Makeitstranger.com/Nelson Cash/Screenshot by CNET

Don't start sweating yet, cinema chains. Netflix doesn't need to destroy you, for now.

Speaking at the New Yorker Tech Fest, Netflix CEO Reed Hastings saved his harshest words of the day for the theater industry, calling its business model a "tragedy" and saying "movie theaters are strangling the movie business."

Film studios risk revolt by theater chains that would ruin a movie's release, if studios attempted to sell that film directly to consumers at the same time it were on screens, he said Friday at the New Yorker conference in New York City. That model has stifled sales growth and innovation for 50 years, he added.

Luckily for cinemas, Netflix's strategic interest in getting on their screens is for one reason only, and it's pretty specific. Hasting had a single explanation: "Academy qualification," he said in an interview on the sidelines of the conference.

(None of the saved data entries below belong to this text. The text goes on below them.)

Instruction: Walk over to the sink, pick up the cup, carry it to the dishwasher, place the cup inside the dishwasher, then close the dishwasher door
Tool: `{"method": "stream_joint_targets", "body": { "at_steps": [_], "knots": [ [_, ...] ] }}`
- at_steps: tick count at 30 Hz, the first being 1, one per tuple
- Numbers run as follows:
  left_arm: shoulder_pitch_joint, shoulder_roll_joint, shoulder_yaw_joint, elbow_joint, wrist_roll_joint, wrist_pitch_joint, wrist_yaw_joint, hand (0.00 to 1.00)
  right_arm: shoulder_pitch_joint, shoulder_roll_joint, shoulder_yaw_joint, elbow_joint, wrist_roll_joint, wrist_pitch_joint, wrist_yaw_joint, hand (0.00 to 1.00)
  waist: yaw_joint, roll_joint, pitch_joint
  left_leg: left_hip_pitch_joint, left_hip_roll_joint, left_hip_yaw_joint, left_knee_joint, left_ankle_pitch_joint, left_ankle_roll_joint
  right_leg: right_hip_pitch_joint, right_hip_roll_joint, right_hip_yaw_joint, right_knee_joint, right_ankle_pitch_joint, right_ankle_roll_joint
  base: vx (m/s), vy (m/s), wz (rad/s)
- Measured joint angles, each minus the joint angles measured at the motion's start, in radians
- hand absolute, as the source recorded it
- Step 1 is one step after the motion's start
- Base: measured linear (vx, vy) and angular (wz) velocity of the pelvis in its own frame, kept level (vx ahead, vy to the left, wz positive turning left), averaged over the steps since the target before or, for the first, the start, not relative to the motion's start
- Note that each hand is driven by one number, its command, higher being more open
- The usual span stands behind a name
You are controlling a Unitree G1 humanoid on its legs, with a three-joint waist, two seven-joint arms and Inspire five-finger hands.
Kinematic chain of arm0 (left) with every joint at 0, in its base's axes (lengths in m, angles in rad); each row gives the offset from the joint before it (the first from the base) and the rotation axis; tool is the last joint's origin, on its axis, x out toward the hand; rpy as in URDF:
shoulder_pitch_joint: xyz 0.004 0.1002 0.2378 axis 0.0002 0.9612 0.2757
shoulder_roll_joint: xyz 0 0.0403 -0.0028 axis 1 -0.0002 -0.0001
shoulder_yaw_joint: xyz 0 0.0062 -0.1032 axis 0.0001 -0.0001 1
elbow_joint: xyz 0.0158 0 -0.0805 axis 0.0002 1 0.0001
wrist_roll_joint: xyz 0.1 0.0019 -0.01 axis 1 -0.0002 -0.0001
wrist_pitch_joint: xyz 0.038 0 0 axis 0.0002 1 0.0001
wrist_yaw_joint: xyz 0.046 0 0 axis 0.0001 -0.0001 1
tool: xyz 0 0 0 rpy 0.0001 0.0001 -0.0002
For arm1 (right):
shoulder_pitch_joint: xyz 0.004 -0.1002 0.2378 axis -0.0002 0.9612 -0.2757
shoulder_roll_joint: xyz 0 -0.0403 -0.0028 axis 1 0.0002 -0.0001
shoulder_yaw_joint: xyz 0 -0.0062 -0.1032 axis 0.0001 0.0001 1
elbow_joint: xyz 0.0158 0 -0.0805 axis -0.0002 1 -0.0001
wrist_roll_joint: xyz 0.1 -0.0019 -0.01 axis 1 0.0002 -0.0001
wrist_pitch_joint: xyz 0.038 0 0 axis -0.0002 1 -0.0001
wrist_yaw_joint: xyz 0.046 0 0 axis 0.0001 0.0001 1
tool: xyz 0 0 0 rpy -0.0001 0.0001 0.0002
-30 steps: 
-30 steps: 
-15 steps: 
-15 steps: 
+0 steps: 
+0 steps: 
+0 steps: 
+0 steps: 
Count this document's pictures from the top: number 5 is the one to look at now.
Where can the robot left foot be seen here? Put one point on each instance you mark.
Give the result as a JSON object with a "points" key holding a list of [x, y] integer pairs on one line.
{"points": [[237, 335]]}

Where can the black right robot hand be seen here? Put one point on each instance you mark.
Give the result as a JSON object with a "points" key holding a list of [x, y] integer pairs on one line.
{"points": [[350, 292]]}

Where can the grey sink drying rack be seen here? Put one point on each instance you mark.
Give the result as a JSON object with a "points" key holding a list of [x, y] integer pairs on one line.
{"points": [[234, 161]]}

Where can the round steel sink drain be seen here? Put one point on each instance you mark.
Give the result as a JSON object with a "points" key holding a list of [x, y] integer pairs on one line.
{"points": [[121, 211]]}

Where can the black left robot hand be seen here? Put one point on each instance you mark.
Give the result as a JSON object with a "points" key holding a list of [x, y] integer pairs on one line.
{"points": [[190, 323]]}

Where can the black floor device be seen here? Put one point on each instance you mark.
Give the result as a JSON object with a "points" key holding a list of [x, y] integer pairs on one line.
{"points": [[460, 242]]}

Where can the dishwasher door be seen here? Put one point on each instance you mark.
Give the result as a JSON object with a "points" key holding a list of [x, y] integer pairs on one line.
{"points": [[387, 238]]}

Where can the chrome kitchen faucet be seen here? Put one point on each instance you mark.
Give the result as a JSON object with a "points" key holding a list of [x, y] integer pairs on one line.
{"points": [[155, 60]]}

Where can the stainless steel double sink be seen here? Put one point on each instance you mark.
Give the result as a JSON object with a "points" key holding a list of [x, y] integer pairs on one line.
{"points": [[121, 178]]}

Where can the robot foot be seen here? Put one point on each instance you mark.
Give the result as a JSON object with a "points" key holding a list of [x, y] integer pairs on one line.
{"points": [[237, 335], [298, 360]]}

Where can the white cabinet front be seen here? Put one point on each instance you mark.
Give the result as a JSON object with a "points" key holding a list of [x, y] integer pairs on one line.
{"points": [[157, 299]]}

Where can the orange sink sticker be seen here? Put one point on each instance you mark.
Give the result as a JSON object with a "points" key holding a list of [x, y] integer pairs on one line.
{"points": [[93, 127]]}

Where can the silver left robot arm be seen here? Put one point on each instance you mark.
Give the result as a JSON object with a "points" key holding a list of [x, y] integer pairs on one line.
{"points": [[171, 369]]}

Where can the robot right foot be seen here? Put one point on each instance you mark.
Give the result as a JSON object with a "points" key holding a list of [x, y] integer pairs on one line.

To be in the running to win an Oscar, films must be exhibited in a commercial theater in Los Angeles County for at least seven days. This week, Netflix secured a partnership with an upstart 15-screen chain iPic to screen at least 10 of its films in its Los Angeles and New York cinemas.

Last year, Netflix rankled major theater chains by pushing for so-called "day-and-date" delivery both online and on screens at the same time. The effort sparked an outcry by theater owners, seeing it as a threat to the traditional "windowing" release schedules that help get people into cinema seats. The four biggest chains -- AMC, Carmike, Cinemark and Regal -- boycotted Netflix's most high-profile release to date, "Beasts of No Nation."

But consumers in the future won't need to go to the movies anyway, according to Hastings. New, top-end televisions eclipse the picture quality of the cinema in the comfort of your own home, he said. "It's significantly better than what you get in the movie theater," he said onstage.